§ **Stored dataset items**
□ □ □

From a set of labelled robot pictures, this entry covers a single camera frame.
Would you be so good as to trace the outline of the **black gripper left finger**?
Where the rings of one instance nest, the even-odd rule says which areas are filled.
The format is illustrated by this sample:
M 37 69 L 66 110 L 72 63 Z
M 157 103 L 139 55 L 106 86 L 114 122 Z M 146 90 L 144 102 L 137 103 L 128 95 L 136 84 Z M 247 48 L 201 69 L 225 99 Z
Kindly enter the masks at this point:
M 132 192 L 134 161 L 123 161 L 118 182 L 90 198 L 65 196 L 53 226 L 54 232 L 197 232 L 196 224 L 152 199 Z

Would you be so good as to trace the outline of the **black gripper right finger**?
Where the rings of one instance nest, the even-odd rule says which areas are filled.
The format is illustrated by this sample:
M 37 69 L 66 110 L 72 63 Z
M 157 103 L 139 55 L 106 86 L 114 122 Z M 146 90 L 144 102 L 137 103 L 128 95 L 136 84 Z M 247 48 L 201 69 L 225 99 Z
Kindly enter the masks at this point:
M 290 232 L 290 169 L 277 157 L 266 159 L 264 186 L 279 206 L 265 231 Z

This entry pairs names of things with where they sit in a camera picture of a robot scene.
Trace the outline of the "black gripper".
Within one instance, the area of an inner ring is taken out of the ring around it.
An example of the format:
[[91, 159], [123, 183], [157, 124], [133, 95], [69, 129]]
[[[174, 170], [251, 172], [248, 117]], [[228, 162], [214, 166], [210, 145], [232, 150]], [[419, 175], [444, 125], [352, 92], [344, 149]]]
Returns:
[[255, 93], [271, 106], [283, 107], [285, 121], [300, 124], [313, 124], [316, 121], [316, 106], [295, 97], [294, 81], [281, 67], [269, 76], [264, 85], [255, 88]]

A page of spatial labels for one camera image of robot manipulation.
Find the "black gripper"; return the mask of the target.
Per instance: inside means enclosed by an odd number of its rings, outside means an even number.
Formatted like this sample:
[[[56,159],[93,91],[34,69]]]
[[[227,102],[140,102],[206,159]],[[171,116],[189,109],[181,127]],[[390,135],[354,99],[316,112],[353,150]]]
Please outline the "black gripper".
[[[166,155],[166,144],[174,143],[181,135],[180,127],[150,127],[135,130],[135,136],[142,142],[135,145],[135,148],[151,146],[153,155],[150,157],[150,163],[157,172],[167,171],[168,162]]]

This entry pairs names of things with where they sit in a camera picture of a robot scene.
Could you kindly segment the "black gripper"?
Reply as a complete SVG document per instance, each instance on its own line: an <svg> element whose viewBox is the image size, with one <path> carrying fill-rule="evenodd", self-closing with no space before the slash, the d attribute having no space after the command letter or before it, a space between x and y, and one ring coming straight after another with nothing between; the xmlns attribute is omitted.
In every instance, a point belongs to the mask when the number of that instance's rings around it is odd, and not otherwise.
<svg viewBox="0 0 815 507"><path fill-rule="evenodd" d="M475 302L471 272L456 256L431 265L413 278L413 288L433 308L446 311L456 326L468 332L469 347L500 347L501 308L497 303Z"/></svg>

□ □ □

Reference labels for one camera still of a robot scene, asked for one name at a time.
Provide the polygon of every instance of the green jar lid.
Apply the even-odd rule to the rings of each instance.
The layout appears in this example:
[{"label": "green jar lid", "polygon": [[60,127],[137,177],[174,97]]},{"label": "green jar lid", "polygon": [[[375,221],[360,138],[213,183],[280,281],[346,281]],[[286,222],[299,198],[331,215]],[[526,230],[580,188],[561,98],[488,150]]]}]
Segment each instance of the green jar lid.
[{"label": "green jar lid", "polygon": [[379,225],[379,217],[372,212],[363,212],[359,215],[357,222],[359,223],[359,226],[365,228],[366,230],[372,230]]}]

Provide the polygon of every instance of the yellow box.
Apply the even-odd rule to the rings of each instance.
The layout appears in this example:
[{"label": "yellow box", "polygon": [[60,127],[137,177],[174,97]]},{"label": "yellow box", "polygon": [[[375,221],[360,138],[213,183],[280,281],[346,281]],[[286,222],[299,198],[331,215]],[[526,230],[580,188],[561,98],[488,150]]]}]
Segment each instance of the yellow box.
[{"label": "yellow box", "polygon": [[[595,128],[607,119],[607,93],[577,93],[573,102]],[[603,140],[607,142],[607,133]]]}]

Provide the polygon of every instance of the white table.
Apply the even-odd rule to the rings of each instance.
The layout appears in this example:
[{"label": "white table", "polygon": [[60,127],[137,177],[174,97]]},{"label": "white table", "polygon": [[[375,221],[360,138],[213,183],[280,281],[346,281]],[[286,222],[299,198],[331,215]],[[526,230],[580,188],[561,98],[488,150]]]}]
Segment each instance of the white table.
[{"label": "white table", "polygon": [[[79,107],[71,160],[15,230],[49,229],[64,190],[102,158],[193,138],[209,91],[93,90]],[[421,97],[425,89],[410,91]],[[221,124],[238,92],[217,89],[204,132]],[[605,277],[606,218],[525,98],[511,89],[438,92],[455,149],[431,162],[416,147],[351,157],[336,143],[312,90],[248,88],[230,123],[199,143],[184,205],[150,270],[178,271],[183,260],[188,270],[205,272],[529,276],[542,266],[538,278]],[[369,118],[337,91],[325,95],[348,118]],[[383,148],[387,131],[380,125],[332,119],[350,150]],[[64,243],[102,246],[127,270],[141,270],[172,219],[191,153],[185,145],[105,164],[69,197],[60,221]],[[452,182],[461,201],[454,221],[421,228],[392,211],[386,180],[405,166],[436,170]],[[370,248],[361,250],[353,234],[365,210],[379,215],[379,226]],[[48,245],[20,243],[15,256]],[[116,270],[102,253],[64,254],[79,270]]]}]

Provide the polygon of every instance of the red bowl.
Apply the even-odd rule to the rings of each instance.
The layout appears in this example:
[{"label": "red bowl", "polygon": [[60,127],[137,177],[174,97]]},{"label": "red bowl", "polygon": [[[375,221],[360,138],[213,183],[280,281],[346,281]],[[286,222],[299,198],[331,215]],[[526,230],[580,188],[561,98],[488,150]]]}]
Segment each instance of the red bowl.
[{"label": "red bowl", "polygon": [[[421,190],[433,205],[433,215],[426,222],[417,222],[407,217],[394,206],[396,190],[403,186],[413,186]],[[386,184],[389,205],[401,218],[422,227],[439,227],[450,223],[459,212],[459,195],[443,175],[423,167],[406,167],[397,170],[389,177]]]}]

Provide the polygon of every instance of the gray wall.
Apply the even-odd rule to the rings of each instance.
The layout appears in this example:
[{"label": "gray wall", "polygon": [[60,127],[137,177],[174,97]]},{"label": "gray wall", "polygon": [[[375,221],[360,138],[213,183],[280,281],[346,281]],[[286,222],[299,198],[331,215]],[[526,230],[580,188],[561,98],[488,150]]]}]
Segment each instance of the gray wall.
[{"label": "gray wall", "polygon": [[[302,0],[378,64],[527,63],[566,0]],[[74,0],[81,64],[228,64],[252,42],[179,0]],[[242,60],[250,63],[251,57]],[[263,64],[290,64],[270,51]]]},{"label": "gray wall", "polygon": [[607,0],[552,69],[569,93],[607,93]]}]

□ □ □

§ **TASK**
Across the data shown above, how many lines carry the string "camera"? Reply with the figure by itself.

§ **SOLUTION FOR THIS EXERCISE**
5